A quadratic surface optimization technique refers to a class of algorithms that seek to compute (approximately or exactly) the minimum value, minimizer, or other geometric property of an objective function of the form

$p(\mathbf{v}) = \mathbf{v}^T A \mathbf{v} + n \cdot \mathbf{v}^T \mathrm{diag}(\mathbf{d}) \mathbf{v} + n \cdot \mathbf{b}^T \mathbf{v},$

with $A \in \mathbb{R}^{n \times n}$ , $\mathbf{d}, \mathbf{b} \in \mathbb{R}^n$ , and $\mathbf{v} \in \mathbb{R}^n$ . A canonical problem is to minimize $p(\mathbf{v})$ over $\mathbb{R}^n$ given only query access to $A, \mathbf{d}, \mathbf{b}$ and possibly with substantial problem dimension $n$ . Recent developments have produced both traditional and randomized techniques with complexity independent of $n$ , thus opening new computational regimes for "quadratic surface optimization" (Hayashi et al., 2016).

1. Problem Formulation and Discretization

The central problem is the unconstrained quadratic minimization

$z^* = \min_{\mathbf{v} \in \mathbb{R}^n} \mathbf{v}^T A \mathbf{v} + n \cdot \mathbf{v}^T \mathrm{diag}(\mathbf{d}) \mathbf{v} + n \cdot \mathbf{b}^T \mathbf{v},$

where $A$ is an arbitrary real matrix, $\mathbf{d}$ and $\mathbf{b}$ are vectors, and the term $n$ is the problem dimension. The matrix $A$ is typically either dense or expensive to access in its entirety, motivating algorithms that do not scale with $n$ (Hayashi et al., 2016).

The assumption $A + n \cdot \mathrm{diag}(\mathbf{d}) \succ 0$ ensures boundedness and uniqueness of the minimum. In many applications, only the optimal value $z^*$ is required, not the optimizer $\mathbf{v}^*$ .

2. Constant-Time Sampling-Based Algorithm

The key advance is a randomized, sampling-based algorithm whose computational and query complexity is $O(1)$ in $n$ . The algorithm proceeds as follows (Hayashi et al., 2016):

Sampling: For fixed parameters $\epsilon, \delta$ governing additive error and failure probability, compute $k = 2^{\Theta(1/\epsilon^2)} + \Theta(\log(1/\delta) \log\log(1/\delta))$ .
Randomly sample $k$ indices (with replacement) from $\{1,\ldots,n\}$ to obtain a subset $S$ .
Construct the $k \times k$ principal submatrix $A_S$ and subvectors $\mathbf{d}_S, \mathbf{b}_S$ .
Solve the reduced $k$ -dimensional quadratic minimization

$\tilde{z}^* = \min_{\mathbf{w} \in \mathbb{R}^k} \mathbf{w}^T A_S \mathbf{w} + k \cdot \mathbf{w}^T \mathrm{diag}(\mathbf{d}_S) \mathbf{w} + k \cdot \mathbf{b}_S^T \mathbf{w}.$

This step is $O(k^3)$ via direct factorization.

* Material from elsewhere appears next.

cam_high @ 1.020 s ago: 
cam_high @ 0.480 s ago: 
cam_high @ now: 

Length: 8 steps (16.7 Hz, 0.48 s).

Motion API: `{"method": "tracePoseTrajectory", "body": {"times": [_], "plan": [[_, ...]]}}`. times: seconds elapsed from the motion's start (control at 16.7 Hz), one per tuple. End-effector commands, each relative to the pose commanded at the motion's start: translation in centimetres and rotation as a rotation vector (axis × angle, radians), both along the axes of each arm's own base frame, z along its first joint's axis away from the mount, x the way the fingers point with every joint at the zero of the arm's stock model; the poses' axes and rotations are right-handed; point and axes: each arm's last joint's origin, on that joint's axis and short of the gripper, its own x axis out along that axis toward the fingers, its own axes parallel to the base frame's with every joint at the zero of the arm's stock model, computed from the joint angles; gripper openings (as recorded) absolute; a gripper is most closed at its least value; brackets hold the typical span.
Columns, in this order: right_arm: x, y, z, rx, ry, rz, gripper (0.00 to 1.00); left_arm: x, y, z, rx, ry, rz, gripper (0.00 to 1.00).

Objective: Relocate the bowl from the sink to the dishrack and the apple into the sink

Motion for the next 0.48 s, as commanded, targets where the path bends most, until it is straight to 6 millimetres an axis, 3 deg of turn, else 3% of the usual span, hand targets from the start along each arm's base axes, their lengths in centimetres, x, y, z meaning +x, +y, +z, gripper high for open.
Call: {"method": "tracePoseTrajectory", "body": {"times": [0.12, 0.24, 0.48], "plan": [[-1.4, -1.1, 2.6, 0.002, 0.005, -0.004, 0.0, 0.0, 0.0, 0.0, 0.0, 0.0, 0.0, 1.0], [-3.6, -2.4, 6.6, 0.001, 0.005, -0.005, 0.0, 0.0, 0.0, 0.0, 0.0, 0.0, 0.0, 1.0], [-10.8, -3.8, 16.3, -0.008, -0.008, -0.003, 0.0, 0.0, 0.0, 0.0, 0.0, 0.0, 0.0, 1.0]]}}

Output the rescaled estimate $z = (n^2 / k^2) \cdot \tilde{z}^*$ .

All information obtained from $A, \mathbf{d}, \mathbf{b}$ is acquired only through this small sample, so neither time nor space complexity grows with $n$ .

3. Theoretical Guarantees and Error Analysis

The main guarantee is that, with probability at least $1-\delta$ ,

$|z - z^*| \leq \epsilon L K^2 n^2,$

where $L = \max\{ |A_{ij}|, |d_i|, |b_i| \}$ (entrywise bound), $K = \max\{ \|\mathbf{v}^*\|_\infty, \|\tilde{\mathbf{w}}^*\|_\infty \}$ (sup-norm bound on optimizer). In typical regimes where $L,K = O(1)$ , the additive error is $O(\epsilon n^2)$ (Hayashi et al., 2016).

The proof is based on:

A weak regularity lemma (matrix block-constant approximation in cut-norm),
Concentration of small random principal submatrices,
Cut-norm control of quadratic forms.

These reduce the high-dimensional quadratic to an accurate "block constant" approximation via sampling, justifying the scaling by $(n/k)^2$ .

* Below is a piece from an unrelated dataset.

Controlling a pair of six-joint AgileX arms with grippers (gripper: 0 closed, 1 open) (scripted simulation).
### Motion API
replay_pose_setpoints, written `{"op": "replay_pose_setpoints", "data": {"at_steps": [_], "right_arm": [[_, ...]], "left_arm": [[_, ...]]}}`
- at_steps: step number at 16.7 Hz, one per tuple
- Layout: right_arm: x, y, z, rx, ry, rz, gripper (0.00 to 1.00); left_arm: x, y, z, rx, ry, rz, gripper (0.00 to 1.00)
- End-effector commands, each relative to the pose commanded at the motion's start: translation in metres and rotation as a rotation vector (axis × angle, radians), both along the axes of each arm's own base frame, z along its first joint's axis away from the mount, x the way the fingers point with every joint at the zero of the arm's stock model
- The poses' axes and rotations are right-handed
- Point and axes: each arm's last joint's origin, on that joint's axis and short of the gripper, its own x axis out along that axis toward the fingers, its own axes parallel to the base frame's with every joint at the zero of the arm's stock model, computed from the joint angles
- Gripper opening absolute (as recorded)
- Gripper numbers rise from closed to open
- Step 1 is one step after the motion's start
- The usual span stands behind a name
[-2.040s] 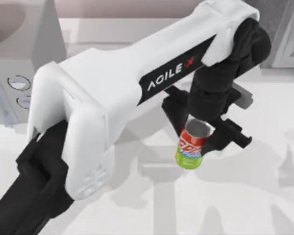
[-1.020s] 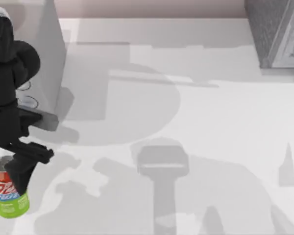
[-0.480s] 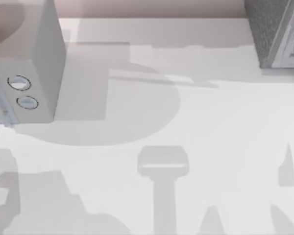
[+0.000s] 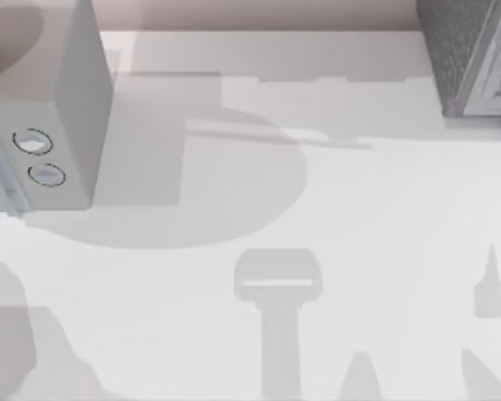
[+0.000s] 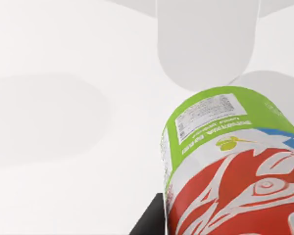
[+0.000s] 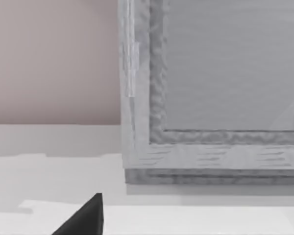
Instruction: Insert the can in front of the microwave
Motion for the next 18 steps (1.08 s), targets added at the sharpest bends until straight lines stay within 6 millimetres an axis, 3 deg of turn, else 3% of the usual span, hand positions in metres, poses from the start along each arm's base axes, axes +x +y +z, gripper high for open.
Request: {"op": "replay_pose_setpoints", "data": {"at_steps": [10, 18], "right_arm": [[0.0000, 0.0000, 0.0000, 0.000, 0.000, 0.000, 1.00], [0.0000, 0.0000, 0.0000, 0.000, 0.000, 0.000, 1.00]], "left_arm": [[0.0000, 0.0000, -0.0080, 0.000, 0.000, 0.000, 0.00], [0.0000, 0.0000, -0.0080, 0.000, 0.000, 0.000, 0.60]]}}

4. Practical Implementation Considerations

The algorithm requires:

Fast uniform random sampling and array storage for indices,
Efficient assembly of the sampled submatrix and subvectors,
Cholesky or pseudoinverse solution of the $k \times k$ system,
Choice of $k$ via prior knowledge or loose outer bounds on $L, K$ ,
Numerical regularization (e.g., adding a small ridge $\eta I$ to $A_S$ when necessary).

If only the optimal value is sought and a modest additive error $O(\epsilon n^2)$ is acceptable, this approach is appropriate even for extremely large $n$ .

5. Empirical Validation

Experiments confirm both the $O(\epsilon n^2)$ accuracy and $O(1)$ runtime:

Synthetic data (random $A, \mathbf{d}, \mathbf{b}$ ): relative errors remained $O(10^{-3})$ or better for $n$ from $500$ up to $5000$, $k$ from $20$ to $160$.
Kernel-divergence applications (e.g., Pearson divergence estimation): error was $<10^{-3}$ for $k \geq 40$ , with flat runtime (on the order of $0.003$ s for $k=20$ ). This compared favorably to low-rank Nyström methods, both in error and runtime scaling (Hayashi et al., 2016).

6. Application Scope and Limitations

This quadratic surface optimization technique is ideal when:

Only the minimum value (not the argmin) of a large dense quadratic form is needed,
The Hessian or data matrix $A$ is expensive to access or manipulate fully,
Dimensionality $n$ is massive and precludes even $O(n)$ sweeps,
A small, controlled $O(\epsilon n^2)$ additive error is acceptable.

Representative domains include:

Kernel-based statistical divergence estimation (Pearson, KL, $\chi^2$ ),
Value evaluation in unconstrained ridge regression,
Machine learning settings where quadratic forms arise over populations/orders of $10^5$ or higher (Hayashi et al., 2016).

Notably, while the method provides an estimator for $z^*$ , it does not recover the optimizer $\mathbf{v}^*$ itself. For fine-resolved solutions or non-uniform error control, traditional methods may be preferred.

7. Relation to Broader Quadratic Optimization Methods

This constant-time sampling approach complements a spectrum of quadratic optimization strategies:

SOCP and SDP relaxations in uniform quadratic and QCQP frameworks (Wang et al., 2015),
Classical iterative, face-projection, and active-set methods for quadratic programs with linear constraints (Stromberg, 2023),
Variable-projection and partial minimization facilitating well-conditioned penalized formulations (Aravkin et al., 2016),
MIP relaxations for nonconvex quadratic problems via piecewise-linear approximation and mixed-integer encoding (Beach et al., 2020).

By leveraging random sampling and exploiting structural concentration phenomena, the quadratic surface optimization technique provides a unique route to fast approximate minimization in high dimensions, with rigorous, dimension-independent error and complexity guarantees.